◆ TASK TO CARRY OUT: Look through the data below and return each line where "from" appears.

INPUT FOR THIS TASK: Begin

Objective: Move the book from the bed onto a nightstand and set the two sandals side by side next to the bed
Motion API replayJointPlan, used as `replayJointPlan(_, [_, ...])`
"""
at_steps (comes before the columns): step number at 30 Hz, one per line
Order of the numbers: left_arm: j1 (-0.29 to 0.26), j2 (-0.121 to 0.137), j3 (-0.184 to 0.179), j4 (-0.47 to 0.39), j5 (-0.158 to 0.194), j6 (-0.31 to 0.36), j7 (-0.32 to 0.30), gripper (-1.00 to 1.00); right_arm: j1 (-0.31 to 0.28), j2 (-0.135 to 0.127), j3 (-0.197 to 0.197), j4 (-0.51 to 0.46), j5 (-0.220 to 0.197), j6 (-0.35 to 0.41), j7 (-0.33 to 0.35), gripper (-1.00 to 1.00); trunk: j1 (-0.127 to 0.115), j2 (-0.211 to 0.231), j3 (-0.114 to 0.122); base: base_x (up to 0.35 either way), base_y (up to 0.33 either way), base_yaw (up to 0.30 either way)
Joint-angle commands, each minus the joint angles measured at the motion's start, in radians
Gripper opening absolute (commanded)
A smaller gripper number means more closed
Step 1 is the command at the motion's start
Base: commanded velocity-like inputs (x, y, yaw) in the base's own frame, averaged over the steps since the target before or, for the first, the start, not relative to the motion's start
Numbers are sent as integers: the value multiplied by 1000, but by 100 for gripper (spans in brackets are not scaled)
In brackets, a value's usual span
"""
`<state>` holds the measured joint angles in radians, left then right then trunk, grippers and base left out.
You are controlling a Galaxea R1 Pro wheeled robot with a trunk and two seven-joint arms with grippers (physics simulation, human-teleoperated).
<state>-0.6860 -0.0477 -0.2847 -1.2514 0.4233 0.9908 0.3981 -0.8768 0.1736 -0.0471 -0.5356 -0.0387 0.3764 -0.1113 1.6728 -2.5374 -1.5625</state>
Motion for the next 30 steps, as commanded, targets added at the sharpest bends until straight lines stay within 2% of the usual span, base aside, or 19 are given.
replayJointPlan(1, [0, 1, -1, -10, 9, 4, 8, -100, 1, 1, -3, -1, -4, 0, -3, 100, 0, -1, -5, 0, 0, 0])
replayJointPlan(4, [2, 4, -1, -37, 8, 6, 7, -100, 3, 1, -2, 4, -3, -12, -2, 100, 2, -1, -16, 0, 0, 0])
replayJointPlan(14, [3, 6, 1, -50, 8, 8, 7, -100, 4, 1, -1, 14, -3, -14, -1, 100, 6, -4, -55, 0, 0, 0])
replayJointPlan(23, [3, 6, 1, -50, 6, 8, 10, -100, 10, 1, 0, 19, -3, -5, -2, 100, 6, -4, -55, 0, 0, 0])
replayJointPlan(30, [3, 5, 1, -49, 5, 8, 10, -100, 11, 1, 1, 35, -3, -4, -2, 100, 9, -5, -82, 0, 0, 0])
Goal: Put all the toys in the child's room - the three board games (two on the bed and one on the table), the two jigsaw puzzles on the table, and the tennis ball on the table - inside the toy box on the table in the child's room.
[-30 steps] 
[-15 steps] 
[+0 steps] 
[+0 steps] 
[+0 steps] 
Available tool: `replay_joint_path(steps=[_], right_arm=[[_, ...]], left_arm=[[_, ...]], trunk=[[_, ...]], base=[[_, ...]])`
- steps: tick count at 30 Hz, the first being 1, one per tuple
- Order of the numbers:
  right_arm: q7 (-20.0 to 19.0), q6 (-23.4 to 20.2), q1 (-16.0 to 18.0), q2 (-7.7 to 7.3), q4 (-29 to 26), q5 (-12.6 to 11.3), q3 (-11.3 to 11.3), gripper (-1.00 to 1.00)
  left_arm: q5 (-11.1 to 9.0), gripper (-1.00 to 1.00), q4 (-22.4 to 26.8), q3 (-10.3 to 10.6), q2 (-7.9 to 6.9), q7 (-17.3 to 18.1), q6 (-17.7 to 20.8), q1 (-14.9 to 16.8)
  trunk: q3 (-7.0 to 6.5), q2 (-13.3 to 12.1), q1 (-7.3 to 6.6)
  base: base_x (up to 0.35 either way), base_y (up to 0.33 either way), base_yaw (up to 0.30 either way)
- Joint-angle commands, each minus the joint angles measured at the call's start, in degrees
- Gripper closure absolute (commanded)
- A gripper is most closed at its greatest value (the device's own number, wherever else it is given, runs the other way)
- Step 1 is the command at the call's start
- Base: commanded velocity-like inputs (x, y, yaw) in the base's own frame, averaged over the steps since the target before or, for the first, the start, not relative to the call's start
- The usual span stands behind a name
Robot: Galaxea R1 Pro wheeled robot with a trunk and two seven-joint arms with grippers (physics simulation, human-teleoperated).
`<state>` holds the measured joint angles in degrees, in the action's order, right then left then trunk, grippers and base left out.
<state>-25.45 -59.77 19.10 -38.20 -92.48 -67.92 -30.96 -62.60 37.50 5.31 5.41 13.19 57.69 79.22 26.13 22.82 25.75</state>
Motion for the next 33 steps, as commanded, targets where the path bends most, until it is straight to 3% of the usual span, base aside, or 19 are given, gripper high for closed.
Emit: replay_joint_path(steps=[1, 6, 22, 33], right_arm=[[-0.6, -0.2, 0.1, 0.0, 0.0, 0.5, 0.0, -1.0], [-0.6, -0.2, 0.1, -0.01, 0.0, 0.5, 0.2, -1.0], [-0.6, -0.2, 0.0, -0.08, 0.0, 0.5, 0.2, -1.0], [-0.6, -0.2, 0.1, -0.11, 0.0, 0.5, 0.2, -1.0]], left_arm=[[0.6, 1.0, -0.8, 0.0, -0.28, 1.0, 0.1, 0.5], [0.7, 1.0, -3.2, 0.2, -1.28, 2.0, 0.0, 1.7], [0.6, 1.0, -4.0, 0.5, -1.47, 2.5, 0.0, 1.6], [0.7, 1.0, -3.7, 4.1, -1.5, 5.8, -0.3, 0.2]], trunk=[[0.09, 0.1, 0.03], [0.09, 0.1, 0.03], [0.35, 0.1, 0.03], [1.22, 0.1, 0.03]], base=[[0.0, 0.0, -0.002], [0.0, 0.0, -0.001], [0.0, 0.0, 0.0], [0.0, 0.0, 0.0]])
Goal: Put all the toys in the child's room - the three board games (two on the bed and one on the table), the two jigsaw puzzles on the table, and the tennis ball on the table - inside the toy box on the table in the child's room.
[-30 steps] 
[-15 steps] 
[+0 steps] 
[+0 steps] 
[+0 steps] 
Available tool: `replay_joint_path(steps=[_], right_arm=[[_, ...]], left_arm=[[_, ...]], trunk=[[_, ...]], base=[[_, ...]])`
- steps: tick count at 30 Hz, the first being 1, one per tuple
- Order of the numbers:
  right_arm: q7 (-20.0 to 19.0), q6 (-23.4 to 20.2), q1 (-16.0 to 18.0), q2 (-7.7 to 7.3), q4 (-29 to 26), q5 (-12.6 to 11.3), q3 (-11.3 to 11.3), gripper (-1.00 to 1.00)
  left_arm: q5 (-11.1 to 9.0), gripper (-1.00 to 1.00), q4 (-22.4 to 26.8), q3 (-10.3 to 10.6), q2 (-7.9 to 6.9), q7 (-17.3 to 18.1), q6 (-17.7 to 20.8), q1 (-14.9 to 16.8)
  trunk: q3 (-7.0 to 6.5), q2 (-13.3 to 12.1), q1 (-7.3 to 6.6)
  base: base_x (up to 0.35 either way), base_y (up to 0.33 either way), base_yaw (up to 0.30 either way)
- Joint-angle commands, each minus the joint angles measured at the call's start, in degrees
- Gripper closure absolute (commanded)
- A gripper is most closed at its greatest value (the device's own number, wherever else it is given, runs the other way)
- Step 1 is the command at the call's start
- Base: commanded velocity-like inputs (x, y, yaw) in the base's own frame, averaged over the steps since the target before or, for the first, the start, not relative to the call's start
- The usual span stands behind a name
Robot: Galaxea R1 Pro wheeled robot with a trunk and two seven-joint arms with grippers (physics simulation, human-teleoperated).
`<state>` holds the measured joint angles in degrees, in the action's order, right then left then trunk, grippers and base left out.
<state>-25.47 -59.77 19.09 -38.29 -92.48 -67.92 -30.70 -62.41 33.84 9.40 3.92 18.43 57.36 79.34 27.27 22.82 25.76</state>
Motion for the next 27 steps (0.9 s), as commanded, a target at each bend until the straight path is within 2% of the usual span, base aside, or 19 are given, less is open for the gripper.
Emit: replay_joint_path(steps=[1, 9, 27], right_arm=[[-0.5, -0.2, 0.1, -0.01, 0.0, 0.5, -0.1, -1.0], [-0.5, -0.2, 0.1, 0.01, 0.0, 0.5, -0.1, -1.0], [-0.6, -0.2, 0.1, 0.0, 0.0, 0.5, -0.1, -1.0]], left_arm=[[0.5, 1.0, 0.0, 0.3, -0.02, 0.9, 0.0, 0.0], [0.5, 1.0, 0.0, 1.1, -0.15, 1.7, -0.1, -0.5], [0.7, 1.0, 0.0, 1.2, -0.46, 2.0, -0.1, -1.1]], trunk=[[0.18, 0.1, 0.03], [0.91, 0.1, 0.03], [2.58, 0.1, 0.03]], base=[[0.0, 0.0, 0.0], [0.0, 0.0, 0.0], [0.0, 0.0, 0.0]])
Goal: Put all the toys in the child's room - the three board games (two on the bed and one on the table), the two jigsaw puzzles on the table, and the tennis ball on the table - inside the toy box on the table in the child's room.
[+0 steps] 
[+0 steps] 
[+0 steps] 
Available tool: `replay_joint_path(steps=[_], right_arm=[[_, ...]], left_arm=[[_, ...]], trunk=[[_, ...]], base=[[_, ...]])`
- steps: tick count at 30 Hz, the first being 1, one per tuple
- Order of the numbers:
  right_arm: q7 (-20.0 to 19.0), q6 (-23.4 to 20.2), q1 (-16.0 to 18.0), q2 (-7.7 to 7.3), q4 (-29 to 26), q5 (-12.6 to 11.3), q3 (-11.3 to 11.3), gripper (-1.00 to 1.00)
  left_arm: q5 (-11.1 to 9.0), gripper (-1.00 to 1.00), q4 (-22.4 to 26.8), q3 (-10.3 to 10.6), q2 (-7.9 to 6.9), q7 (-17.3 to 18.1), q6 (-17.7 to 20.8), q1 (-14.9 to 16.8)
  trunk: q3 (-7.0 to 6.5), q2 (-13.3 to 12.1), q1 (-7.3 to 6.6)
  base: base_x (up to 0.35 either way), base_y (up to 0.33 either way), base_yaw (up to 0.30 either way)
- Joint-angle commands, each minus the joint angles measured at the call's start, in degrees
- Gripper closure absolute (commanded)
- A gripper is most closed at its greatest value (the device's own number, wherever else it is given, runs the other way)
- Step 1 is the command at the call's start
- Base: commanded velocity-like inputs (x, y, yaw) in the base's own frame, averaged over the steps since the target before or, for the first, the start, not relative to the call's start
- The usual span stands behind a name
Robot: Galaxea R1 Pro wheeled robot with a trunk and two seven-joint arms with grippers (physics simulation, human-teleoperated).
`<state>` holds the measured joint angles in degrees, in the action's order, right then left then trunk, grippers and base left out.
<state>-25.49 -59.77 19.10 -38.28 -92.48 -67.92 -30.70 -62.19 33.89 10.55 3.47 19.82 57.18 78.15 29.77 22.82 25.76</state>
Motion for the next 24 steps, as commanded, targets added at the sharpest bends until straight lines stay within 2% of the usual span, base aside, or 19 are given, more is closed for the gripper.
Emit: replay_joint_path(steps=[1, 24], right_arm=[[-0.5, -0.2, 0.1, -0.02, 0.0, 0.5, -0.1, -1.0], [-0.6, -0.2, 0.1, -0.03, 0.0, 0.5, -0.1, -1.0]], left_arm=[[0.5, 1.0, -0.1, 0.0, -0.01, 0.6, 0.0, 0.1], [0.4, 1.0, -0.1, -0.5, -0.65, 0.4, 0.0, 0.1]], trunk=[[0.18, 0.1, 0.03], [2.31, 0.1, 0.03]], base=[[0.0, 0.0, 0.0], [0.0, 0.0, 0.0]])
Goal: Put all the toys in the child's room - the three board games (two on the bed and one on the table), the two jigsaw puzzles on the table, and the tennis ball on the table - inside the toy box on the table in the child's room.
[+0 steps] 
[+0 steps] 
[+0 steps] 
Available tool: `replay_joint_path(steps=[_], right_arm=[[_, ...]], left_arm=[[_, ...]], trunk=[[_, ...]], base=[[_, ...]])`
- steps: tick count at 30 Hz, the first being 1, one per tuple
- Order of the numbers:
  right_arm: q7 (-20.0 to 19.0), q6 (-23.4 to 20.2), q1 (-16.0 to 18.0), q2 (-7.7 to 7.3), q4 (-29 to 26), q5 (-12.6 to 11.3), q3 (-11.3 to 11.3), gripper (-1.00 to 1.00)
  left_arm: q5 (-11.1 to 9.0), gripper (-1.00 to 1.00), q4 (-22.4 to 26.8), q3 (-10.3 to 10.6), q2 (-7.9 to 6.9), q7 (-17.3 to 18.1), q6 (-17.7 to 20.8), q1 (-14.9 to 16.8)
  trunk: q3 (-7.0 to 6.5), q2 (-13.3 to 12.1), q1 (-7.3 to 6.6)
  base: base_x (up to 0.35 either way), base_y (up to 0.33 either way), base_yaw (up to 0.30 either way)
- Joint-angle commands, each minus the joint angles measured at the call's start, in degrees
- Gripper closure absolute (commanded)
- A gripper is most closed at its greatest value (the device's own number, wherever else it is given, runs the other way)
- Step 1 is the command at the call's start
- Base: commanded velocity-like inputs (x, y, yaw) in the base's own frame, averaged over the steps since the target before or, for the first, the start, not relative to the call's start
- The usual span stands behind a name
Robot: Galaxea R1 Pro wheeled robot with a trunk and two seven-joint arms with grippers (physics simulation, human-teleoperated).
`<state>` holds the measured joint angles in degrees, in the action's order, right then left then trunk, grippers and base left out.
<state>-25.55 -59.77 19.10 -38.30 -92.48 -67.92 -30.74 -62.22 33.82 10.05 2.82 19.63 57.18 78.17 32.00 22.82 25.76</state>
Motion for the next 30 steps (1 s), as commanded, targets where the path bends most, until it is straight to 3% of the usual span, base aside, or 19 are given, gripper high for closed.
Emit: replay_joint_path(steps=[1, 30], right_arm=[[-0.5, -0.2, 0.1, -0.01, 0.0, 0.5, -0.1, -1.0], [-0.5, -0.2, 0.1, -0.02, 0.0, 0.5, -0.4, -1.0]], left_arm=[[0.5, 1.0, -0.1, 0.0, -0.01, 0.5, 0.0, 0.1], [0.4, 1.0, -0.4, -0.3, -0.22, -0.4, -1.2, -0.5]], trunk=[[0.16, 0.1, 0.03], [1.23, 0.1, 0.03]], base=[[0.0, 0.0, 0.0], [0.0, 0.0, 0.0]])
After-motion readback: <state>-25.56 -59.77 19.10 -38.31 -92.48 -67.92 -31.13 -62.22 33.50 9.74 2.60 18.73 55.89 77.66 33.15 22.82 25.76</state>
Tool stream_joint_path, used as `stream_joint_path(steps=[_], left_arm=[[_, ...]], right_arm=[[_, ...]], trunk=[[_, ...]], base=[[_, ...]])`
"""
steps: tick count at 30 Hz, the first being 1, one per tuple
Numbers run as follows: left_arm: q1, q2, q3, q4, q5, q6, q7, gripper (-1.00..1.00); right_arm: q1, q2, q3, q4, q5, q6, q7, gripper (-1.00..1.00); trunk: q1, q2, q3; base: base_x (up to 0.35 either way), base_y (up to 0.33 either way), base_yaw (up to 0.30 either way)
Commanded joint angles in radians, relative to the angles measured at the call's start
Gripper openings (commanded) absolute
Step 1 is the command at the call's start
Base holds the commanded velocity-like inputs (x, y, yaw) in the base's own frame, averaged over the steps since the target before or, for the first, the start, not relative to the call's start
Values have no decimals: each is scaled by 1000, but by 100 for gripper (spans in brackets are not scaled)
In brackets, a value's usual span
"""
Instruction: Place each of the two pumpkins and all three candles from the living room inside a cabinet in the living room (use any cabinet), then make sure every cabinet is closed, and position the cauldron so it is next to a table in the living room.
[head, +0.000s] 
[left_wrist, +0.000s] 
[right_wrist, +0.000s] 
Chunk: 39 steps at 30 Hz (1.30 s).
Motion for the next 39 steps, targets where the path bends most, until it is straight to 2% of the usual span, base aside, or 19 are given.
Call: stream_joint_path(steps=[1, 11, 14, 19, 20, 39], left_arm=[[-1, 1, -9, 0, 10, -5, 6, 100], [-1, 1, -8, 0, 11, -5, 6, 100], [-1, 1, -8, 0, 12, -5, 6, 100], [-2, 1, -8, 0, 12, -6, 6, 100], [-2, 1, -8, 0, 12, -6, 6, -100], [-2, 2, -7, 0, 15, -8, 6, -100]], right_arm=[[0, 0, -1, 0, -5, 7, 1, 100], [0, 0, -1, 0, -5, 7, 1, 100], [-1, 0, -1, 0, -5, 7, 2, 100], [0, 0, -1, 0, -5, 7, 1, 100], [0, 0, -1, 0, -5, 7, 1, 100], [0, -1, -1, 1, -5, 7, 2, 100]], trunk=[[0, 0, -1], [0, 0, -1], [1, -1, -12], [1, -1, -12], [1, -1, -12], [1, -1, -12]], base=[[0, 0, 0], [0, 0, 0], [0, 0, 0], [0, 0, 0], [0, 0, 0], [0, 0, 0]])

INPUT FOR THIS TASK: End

◆ EXPECTED OUTPUT:
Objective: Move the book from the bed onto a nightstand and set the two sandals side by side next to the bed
Instruction: Place each of the two pumpkins and all three candles from the living room inside a cabinet in the living room (use any cabinet), then make sure every cabinet is closed, and position the cauldron so it is next to a table in the living room.

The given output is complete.